### What you will do:
Copy the data that follows, character for character, minus the pictures.

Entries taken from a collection
—————

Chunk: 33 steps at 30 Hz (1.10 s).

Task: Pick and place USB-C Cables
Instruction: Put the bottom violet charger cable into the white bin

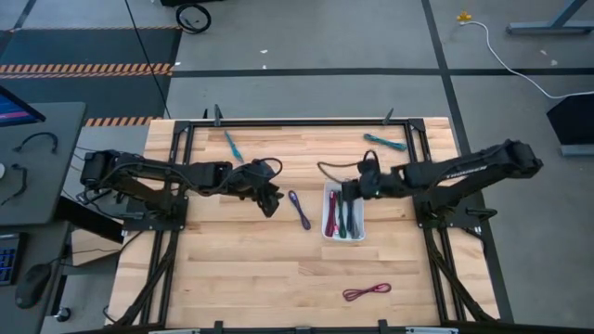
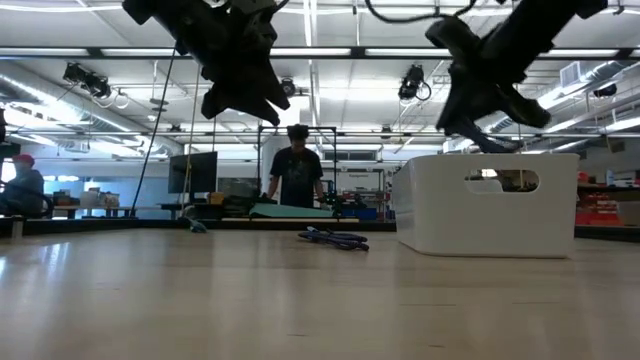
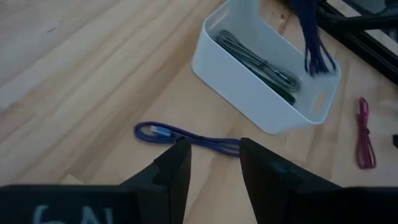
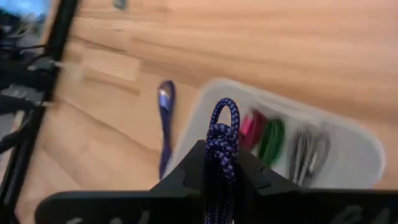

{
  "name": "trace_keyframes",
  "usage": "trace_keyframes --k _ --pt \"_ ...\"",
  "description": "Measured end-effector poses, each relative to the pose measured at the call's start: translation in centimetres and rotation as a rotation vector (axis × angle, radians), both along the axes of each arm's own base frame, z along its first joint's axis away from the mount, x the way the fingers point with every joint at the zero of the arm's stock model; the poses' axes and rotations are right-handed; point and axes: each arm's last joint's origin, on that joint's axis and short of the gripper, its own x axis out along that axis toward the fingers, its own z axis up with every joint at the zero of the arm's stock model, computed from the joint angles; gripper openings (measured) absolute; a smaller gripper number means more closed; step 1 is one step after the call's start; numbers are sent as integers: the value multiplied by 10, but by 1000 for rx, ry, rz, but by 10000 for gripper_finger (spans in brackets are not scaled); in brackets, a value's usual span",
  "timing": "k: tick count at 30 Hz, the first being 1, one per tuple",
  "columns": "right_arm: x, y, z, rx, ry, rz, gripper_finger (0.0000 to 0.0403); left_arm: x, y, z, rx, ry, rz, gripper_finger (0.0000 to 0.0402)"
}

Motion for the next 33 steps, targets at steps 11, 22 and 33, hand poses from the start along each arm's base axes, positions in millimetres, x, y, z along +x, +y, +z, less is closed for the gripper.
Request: trace_keyframes --k 11,22,33 --pt "11 14 -41 90 141 -90 42 0 0 0 51 16 -41 142" --pt "14 15 -58 144 229 -137 46 -1 0 -1 52 20 -44 142" --pt "-4 14 -57 184 363 -158 94 -1 0 -1 51 23 -44 142"
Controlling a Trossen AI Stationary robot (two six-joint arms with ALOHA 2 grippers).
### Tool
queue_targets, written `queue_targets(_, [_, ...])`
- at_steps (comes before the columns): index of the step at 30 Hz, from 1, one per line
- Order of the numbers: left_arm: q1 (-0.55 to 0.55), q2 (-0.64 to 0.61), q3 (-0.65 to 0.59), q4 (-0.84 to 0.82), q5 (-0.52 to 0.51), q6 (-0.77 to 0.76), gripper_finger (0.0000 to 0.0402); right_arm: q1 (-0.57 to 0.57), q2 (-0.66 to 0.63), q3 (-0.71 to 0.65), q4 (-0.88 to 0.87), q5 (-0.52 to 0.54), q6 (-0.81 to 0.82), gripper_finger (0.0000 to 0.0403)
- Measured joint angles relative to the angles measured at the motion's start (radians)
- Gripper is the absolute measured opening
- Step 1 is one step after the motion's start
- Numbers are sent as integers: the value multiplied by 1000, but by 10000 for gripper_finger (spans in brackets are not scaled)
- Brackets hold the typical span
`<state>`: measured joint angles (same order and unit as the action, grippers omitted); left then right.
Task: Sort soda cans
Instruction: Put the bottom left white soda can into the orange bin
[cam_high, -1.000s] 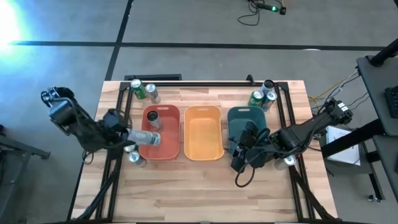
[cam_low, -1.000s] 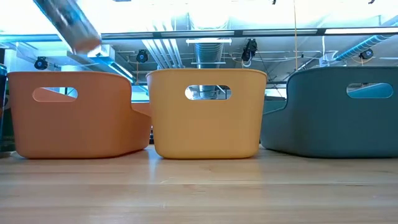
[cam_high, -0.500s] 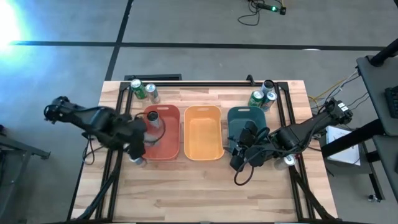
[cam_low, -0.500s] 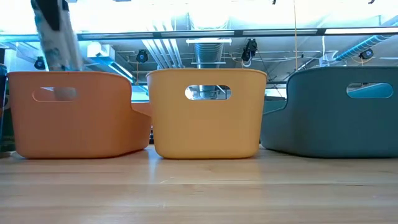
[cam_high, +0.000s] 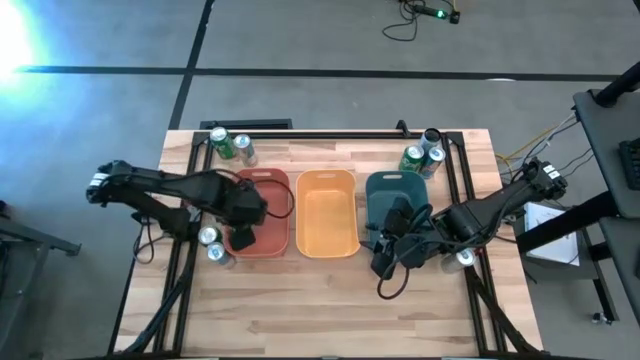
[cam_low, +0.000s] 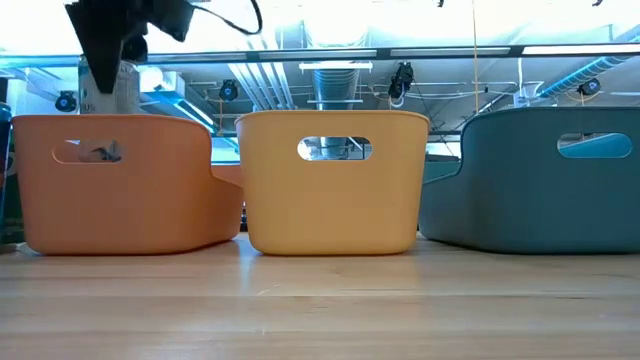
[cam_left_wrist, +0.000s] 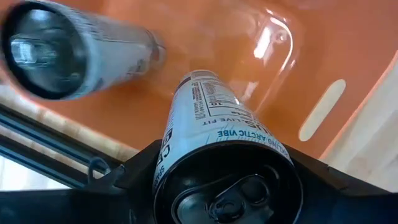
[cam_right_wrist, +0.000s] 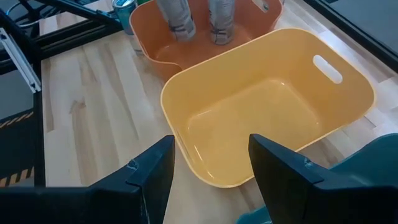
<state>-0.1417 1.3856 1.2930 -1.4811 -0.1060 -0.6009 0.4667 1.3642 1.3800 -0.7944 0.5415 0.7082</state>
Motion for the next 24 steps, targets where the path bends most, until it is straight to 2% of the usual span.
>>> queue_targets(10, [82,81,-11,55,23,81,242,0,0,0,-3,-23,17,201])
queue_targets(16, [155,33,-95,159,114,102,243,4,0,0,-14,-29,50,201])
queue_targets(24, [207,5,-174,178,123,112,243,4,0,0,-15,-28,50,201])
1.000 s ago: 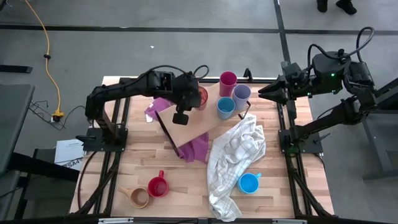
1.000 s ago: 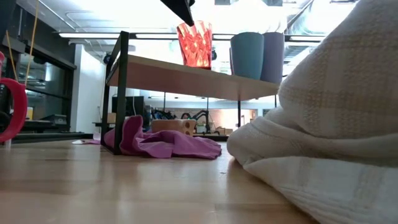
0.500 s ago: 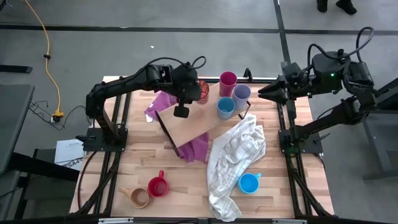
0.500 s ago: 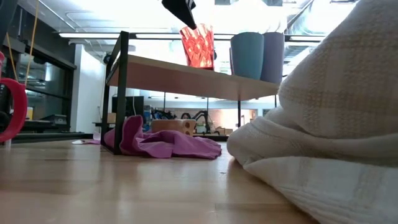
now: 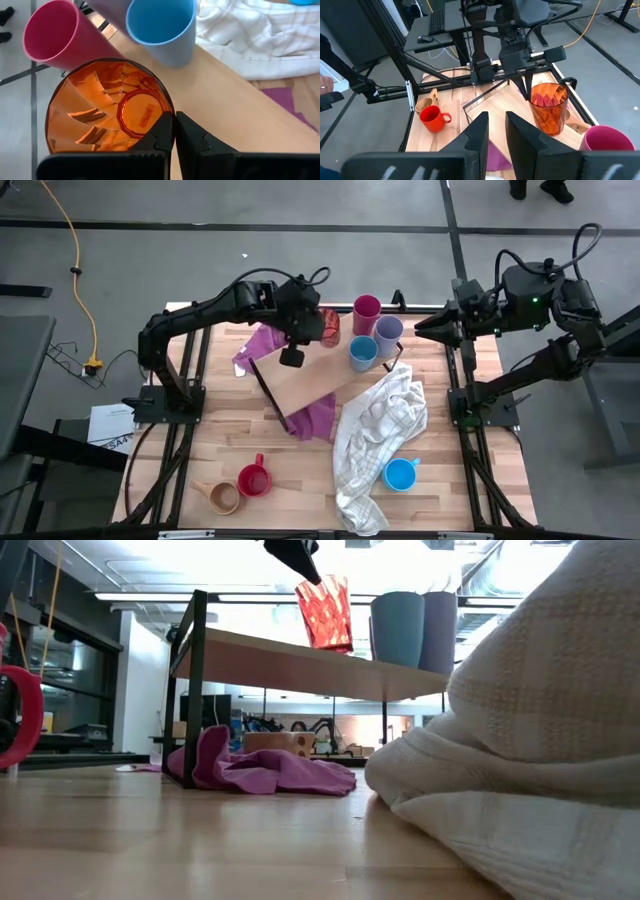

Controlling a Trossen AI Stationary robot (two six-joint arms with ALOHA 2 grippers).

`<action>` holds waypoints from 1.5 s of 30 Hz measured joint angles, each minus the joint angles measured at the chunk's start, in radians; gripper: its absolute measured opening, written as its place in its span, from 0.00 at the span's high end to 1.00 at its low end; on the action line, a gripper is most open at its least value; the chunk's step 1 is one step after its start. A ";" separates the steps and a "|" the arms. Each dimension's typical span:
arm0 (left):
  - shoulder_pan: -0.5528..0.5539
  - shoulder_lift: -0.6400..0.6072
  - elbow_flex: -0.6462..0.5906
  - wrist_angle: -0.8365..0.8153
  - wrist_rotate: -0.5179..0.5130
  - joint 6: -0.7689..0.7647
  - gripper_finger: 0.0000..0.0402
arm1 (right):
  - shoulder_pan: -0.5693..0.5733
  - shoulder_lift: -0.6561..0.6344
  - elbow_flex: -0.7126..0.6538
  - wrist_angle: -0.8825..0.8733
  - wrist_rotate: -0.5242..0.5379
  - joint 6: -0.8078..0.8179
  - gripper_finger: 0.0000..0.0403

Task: Stack small to large cups/mugs on shelf
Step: Put the red cup on the shelf

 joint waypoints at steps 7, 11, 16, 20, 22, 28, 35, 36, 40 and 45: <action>0.027 0.000 0.000 -0.008 0.044 0.005 1.00 | 0.000 0.000 0.000 0.002 0.000 0.001 0.86; 0.034 0.016 0.000 -0.018 0.077 0.007 1.00 | 0.000 0.003 0.000 0.002 0.008 0.001 0.86; 0.044 0.031 0.001 -0.025 0.088 0.024 1.00 | 0.000 0.009 0.000 0.002 0.008 -0.001 0.86; 0.050 0.043 0.000 -0.018 0.096 0.030 1.00 | 0.000 0.014 0.000 0.002 0.008 0.000 0.86; 0.054 0.046 -0.001 -0.031 0.100 0.031 1.00 | 0.000 0.014 0.000 0.002 0.008 0.000 0.86; 0.058 0.064 -0.001 -0.037 0.095 0.044 1.00 | 0.000 0.014 0.000 0.002 0.008 -0.001 0.86; 0.056 0.073 0.000 -0.029 0.059 0.060 1.00 | 0.000 0.013 0.000 0.002 0.008 0.000 0.86; 0.056 0.073 0.000 -0.027 0.051 0.060 1.00 | 0.000 0.013 0.000 0.002 0.008 0.000 0.86; 0.057 0.074 0.000 -0.030 0.051 0.062 1.00 | 0.000 0.014 0.000 0.002 0.008 -0.001 0.86; 0.056 0.074 0.000 -0.031 0.058 0.076 1.00 | -0.003 0.013 0.000 0.002 0.008 -0.002 0.86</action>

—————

### Completed exercise:
Chunk: 33 steps at 30 Hz (1.10 s).

Task: Pick and place USB-C Cables
Instruction: Put the bottom violet charger cable into the white bin


{
  "name": "trace_keyframes",
  "usage": "trace_keyframes --k _ --pt \"_ ...\"",
  "description": "Measured end-effector poses, each relative to the pose measured at the call's start: translation in centimetres and rotation as a rotation vector (axis × angle, radians), both along the axes of each arm's own base frame, z along its first joint's axis away from the mount, x the way the fingers point with every joint at the zero of the arm's stock model; the poses' axes and rotations are right-handed; point and axes: each arm's last joint's origin, on that joint's axis and short of the gripper, its own x axis out along that axis toward the fingers, its own z axis up with every joint at the zero of the arm's stock model, computed from the joint angles; gripper openings (measured) absolute; a smaller gripper number means more closed; step 1 is one step after the call's start; numbers are sent as integers: the value multiplied by 10, but by 1000 for rx, ry, rz, but by 10000 for gripper_finger (spans in brackets are not scaled); in brackets, a value's usual span",
  "timing": "k: tick count at 30 Hz, the first being 1, one per tuple",
  "columns": "right_arm: x, y, z, rx, ry, rz, gripper_finger (0.0000 to 0.0403); left_arm: x, y, z, rx, ry, rz, gripper_finger (0.0000 to 0.0402)"
}

Motion for the next 33 steps, targets at steps 11, 22 and 33, hand poses from the start along each arm's base axes, positions in millimetres, x, y, z along +x, +y, +z, less is closed for the gripper.
Request: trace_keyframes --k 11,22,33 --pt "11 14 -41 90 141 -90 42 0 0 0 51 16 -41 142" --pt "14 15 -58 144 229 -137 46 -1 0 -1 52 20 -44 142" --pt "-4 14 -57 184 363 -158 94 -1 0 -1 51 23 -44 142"
Controlling a Trossen AI Stationary robot (two six-joint arms with ALOHA 2 grippers).
### Tool
queue_targets, written `queue_targets(_, [_, ...])`
- at_steps (comes before the columns): index of the step at 30 Hz, from 1, one per line
- Order of the numbers: left_arm: q1 (-0.55 to 0.55), q2 (-0.64 to 0.61), q3 (-0.65 to 0.59), q4 (-0.84 to 0.82), q5 (-0.52 to 0.51), q6 (-0.77 to 0.76), gripper_finger (0.0000 to 0.0402); right_arm: q1 (-0.57 to 0.57), q2 (-0.66 to 0.63), q3 (-0.71 to 0.65), q4 (-0.88 to 0.87), q5 (-0.52 to 0.54), q6 (-0.81 to 0.82), gripper_finger (0.0000 to 0.0403)
- Measured joint angles relative to the angles measured at the motion's start (radians)
- Gripper is the absolute measured opening
- Step 1 is one step after the motion's start
- Numbers are sent as integers: the value multiplied by 1000, but by 10000 for gripper_finger (spans in brackets are not scaled)
- Brackets hold the typical span
`<state>`: measured joint angles (same order and unit as the action, grippers omitted); left then right.
Task: Sort soda cans
Instruction: Put the bottom left white soda can into the orange bin
[cam_high, -1.000s] 
[cam_low, -1.000s] 
[cam_high, -0.500s] 
[cam_low, -0.500s] 
[cam_high, +0.000s] 
[cam_low, +0.000s] 
[cam_left_wrist, +0.000s] 
[cam_right_wrist, +0.000s] 
<state>-0.1417 1.3856 1.2930 -1.4811 -0.1060 -0.6009 0.4667 1.3642 1.3800 -0.7944 0.5415 0.7082</state>
Motion for the next 24 steps, targets where the path bends most, until it is straight to 2% of the usual span.
>>> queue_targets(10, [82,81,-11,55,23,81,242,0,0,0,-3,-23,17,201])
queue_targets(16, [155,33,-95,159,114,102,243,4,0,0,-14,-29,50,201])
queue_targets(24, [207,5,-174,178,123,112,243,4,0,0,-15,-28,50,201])
1.000 s ago: 
1.000 s ago: 
0.500 s ago: 
0.500 s ago: 
now: 

Controlling a Trossen AI Stationary robot (two six-joint arms with ALOHA 2 grippers).

`<action>` holds waypoints from 1.5 s of 30 Hz measured joint angles, each minus the joint angles measured at the chunk's start, in radians; gripper: its absolute measured opening, written as its place in its span, from 0.00 at the span's high end to 1.00 at its low end; on the action line, a gripper is most open at its least value; the chunk's step 1 is one step after its start. A ";" separates the steps and a "|" the arms. Each dimension's typical span:
arm0 (left):
  - shoulder_pan: -0.5528..0.5539
  - shoulder_lift: -0.6400..0.6072
  - elbow_flex: -0.6462..0.5906
  - wrist_angle: -0.8365..0.8153
  - wrist_rotate: -0.5179..0.5130
  - joint 6: -0.7689..0.7647
  - gripper_finger: 0.0000..0.0402
arm1 (right):
  - shoulder_pan: -0.5693..0.5733
  - shoulder_lift: -0.6561..0.6344
  - elbow_flex: -0.7126..0.6538
  - wrist_angle: -0.8825..0.8733
  - wrist_rotate: -0.5242..0.5379
  - joint 6: -0.8078..0.8179
  - gripper_finger: 0.0000..0.0403

Task: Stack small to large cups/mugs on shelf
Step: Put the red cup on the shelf

 joint waypoints at steps 7, 11, 16, 20, 22, 28, 35, 36, 40 and 45: <action>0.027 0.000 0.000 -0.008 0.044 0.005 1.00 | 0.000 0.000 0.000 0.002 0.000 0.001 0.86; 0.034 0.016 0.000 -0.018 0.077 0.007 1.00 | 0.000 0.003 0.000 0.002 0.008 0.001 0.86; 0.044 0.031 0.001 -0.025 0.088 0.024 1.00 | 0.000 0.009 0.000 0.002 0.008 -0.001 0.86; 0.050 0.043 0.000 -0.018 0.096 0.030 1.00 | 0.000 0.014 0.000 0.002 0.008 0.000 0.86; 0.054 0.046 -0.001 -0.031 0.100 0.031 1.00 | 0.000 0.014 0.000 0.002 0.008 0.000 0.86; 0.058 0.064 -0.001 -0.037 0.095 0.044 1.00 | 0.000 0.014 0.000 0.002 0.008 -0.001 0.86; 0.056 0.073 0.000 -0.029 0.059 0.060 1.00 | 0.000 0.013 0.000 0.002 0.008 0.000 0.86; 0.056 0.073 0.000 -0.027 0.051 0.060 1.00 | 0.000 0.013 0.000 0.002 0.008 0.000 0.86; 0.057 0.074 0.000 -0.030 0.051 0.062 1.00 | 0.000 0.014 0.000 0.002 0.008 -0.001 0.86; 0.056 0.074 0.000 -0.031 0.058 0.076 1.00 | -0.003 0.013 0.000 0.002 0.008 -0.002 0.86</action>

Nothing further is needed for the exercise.